拥有尊贵血统的她仅靠人格魅力便能服众,而我二者皆无;她凭事实和真心说话,活得随性优雅,而我依托谎言,以虚伪苟且偷生。

        我做不了她,拉雅心想,我不是她,得靠自己,但靠不了以前的自己,也成为不了她,但我还活着,而她却死了,她已经死了…………

        而我还活着。

        门开了。

        无人在意的门就这么无人在意地开了,确实如此,灰白古老的门扉再也唤不起少女内心的胆怯。

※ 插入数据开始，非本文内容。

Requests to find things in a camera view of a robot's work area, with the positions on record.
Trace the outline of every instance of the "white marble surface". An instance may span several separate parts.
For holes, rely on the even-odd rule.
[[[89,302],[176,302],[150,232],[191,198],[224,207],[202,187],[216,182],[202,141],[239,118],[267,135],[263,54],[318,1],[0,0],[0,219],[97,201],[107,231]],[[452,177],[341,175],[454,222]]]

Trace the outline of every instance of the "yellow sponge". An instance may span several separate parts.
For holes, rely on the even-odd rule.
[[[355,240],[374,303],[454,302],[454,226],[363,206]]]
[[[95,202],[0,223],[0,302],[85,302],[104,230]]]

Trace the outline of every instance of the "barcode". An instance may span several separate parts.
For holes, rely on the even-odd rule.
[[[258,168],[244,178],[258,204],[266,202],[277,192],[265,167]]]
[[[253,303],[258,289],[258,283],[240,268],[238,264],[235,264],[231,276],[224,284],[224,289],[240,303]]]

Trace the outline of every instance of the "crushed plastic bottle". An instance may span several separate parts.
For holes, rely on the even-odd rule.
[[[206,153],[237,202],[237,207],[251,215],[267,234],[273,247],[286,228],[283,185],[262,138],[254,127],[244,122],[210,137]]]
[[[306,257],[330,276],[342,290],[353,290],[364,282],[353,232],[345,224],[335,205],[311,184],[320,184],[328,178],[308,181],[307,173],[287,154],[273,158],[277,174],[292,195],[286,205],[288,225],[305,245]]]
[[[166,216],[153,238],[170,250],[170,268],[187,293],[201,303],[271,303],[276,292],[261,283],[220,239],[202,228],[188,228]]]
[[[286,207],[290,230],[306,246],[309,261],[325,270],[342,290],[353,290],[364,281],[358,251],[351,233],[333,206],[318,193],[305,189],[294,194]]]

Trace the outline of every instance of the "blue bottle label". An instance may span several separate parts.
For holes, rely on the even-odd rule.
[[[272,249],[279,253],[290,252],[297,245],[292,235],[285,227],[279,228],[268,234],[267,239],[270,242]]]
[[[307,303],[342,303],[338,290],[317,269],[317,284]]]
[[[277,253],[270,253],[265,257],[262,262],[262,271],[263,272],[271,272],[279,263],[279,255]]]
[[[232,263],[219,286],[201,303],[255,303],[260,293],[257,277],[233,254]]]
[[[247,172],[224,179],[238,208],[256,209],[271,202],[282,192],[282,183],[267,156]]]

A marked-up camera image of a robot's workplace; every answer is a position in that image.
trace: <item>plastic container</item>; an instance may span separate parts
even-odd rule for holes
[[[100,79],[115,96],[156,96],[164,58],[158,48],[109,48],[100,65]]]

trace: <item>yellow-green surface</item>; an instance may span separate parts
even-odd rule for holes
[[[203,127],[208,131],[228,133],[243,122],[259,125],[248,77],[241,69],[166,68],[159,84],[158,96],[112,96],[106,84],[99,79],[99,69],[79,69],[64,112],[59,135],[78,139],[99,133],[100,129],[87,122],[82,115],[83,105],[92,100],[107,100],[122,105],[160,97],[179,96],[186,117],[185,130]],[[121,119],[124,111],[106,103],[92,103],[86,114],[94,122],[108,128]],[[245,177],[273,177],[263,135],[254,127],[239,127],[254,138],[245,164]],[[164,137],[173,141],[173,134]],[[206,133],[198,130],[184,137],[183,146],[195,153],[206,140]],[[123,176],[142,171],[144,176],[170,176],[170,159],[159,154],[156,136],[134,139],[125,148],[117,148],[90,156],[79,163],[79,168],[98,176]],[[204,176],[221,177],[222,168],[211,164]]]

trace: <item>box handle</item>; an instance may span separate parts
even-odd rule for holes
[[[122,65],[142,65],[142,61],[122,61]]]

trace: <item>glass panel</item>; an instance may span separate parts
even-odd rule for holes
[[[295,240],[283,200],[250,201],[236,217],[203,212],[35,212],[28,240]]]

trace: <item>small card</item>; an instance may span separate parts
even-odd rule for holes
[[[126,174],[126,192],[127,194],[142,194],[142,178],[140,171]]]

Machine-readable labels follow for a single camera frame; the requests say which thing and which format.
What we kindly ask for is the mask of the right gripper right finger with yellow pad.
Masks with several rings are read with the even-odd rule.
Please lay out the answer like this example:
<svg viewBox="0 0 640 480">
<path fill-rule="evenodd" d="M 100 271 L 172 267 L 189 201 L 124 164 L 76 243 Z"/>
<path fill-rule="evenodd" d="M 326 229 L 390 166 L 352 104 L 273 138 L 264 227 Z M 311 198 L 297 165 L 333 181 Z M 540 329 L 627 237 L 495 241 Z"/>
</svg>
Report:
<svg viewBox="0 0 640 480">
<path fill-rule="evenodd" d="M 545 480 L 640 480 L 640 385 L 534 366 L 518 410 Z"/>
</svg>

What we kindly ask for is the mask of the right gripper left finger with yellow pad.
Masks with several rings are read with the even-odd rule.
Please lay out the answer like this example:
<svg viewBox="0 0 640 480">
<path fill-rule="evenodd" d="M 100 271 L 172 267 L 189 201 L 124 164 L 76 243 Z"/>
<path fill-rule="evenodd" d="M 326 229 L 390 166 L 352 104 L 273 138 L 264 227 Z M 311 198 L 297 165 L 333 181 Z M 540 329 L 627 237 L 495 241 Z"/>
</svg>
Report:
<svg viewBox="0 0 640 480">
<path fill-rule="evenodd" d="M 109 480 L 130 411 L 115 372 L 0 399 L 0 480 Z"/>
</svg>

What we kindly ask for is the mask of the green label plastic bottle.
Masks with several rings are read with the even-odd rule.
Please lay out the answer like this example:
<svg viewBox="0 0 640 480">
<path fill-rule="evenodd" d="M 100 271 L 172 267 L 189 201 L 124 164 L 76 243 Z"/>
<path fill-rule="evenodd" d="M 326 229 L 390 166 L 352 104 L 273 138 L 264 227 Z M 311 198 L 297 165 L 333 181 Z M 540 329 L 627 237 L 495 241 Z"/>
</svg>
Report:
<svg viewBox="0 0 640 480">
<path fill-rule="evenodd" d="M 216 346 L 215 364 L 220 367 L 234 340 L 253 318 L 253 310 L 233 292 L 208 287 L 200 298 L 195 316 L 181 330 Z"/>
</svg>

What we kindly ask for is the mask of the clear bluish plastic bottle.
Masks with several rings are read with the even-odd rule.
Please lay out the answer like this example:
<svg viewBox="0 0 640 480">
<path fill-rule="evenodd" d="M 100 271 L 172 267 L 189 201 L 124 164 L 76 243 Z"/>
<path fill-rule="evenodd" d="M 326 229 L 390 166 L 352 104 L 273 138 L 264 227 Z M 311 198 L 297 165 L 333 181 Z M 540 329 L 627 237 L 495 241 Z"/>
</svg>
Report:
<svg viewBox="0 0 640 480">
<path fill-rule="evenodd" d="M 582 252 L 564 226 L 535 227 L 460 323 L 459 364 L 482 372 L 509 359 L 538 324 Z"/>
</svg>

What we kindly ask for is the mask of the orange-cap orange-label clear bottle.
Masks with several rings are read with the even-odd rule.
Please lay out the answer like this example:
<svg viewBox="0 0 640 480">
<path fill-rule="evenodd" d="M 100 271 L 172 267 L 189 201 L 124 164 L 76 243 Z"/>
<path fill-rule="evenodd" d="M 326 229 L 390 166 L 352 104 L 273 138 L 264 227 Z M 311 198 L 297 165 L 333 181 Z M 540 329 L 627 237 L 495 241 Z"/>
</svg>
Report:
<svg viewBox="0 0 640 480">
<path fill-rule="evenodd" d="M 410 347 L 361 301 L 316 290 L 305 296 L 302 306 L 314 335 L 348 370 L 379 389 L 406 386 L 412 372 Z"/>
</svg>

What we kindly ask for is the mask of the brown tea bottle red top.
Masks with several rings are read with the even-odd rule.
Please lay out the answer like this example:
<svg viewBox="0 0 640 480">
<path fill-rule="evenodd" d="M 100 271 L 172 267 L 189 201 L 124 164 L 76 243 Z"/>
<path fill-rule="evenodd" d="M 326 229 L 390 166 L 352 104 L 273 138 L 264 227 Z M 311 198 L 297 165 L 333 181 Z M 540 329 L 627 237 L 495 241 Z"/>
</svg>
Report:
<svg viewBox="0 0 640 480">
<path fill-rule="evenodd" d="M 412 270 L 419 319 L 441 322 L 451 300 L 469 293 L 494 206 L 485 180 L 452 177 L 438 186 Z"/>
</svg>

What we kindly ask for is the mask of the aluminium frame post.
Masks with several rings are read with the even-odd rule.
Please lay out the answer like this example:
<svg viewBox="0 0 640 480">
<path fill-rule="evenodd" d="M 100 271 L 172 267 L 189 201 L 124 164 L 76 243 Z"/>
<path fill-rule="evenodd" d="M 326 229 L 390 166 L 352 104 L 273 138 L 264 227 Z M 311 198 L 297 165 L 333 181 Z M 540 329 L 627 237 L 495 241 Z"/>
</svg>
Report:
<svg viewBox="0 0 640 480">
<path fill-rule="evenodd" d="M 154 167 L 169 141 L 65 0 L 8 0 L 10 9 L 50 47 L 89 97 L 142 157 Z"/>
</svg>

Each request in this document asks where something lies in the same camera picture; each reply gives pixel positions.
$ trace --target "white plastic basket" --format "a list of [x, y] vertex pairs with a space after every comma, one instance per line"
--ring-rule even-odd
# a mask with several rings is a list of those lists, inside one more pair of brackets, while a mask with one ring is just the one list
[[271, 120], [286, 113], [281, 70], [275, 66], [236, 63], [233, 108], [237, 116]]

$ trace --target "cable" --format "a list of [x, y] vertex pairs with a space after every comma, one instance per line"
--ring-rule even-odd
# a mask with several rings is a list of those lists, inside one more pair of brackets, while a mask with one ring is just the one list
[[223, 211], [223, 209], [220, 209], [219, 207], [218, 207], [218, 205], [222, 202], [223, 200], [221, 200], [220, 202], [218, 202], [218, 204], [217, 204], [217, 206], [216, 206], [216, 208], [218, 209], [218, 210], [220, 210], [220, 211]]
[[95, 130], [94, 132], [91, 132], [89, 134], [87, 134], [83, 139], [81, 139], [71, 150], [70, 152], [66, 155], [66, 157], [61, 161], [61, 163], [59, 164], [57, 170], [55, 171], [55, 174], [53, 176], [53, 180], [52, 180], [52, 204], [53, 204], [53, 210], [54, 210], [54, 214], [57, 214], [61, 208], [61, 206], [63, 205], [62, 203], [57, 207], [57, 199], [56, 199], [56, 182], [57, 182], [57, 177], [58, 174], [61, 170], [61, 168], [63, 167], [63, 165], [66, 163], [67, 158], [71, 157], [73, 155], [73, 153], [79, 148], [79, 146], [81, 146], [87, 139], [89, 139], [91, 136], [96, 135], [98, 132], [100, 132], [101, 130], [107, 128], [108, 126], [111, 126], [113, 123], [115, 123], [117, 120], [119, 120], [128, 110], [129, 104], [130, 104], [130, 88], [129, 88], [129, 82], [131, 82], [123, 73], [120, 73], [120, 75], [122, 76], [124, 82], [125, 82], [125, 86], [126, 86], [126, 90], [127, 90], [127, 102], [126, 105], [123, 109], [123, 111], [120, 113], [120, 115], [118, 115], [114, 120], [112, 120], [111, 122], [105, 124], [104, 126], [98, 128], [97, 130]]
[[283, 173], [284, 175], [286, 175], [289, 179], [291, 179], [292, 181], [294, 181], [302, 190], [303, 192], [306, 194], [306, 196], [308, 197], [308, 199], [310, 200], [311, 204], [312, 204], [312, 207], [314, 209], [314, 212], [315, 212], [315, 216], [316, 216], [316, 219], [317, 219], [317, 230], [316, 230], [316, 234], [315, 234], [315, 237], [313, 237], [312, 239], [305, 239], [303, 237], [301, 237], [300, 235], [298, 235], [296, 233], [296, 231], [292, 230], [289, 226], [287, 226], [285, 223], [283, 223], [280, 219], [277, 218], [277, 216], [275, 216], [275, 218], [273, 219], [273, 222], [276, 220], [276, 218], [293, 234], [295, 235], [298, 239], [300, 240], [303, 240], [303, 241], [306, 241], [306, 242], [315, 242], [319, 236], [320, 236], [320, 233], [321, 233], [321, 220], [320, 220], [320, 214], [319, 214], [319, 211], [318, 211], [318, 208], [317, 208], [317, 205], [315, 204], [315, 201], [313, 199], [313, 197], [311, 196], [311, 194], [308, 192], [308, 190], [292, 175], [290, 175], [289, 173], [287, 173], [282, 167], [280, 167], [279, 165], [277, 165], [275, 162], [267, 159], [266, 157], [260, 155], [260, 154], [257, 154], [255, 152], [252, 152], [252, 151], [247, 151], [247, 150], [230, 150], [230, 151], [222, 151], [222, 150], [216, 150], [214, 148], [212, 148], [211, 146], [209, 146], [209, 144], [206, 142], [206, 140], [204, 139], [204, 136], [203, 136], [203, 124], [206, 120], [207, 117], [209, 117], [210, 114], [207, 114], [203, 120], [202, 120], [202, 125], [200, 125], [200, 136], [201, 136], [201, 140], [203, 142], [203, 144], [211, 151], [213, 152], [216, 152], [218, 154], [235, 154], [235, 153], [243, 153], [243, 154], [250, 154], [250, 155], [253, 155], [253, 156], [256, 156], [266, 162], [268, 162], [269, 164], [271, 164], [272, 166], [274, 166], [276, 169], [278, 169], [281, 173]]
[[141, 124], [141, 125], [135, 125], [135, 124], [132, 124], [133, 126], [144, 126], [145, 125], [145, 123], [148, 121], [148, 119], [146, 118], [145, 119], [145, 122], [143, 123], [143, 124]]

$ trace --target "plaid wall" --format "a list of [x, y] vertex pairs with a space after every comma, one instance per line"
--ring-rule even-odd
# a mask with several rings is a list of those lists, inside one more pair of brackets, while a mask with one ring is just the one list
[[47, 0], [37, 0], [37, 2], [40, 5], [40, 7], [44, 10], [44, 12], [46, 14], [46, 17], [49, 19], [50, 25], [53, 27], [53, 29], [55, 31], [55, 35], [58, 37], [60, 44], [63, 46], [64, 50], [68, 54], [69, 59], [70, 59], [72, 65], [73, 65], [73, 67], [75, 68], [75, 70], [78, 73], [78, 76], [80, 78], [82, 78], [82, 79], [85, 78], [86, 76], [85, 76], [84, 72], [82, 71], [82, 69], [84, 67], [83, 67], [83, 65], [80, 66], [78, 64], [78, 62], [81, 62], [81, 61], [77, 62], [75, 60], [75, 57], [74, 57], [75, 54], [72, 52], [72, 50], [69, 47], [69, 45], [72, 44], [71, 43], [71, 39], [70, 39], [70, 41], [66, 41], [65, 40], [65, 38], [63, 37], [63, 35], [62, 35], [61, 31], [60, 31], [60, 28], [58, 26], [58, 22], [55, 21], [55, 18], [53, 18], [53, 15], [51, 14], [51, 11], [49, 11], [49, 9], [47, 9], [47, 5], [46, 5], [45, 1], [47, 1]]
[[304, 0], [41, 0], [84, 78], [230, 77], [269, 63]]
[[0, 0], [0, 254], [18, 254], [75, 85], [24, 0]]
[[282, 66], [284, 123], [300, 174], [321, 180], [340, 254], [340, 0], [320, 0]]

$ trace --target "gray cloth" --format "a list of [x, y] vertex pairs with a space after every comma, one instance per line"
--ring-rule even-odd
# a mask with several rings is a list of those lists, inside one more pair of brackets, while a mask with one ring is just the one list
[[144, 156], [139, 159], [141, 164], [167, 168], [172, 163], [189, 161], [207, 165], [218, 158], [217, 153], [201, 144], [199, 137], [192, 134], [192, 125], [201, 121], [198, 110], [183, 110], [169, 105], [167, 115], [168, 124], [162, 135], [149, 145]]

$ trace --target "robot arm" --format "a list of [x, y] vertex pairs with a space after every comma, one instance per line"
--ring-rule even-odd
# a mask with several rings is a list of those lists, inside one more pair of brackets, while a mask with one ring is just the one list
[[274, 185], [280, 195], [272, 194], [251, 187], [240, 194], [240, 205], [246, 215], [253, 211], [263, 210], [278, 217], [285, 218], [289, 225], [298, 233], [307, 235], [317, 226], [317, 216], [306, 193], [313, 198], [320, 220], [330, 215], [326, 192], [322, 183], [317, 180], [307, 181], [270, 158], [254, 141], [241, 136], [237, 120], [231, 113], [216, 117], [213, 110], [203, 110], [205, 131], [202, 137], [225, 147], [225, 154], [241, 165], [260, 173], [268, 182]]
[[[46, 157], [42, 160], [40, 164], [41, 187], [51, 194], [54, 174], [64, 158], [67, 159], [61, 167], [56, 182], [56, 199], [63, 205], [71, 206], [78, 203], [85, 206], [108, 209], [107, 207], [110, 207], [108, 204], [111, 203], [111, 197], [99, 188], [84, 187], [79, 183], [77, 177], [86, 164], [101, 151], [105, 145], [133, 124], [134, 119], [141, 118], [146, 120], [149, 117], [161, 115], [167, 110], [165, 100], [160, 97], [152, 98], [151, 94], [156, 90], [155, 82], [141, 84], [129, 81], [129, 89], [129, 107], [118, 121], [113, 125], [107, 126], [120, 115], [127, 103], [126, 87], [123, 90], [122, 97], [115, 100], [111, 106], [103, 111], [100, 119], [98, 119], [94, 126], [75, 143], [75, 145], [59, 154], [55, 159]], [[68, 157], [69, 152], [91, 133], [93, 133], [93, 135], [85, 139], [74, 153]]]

        夕阳最终会落下,月亮却仍未升起,但星辰已然降临,只要她不曾回头,没人能够带走她,凛冬也追不上她。

        拉雅毅然踏了进去。

        这是她第一次走进夜鸦堡的领主厅,也是第一次见到那位给予自己那份独一无二馈赠的始作俑者,同样也是接下来的观察目标,也许还是自己的敌人,他有整个城堡,领地的权力乃至所有臣民作为后盾。

        而自己的武器只有一张嘴,拉雅在心底里有些戏谑地笑了笑,本来应该还有一件,可众所周知巴伦伯爵不喜女色且对亡妻忠贞不二,现在倒是个制造点文章的好时机和场合,莫须有的或者刻意而为的,但这又算什么,那个人会怎么看我,廉价的爱是会变质的,肉体则越卖越贱,你瞧我还始终记得这个,而你被关在某个地方的时候会想到我吗?

        会想到是我而不是你养的那些个贱人婊子在为你说话吗?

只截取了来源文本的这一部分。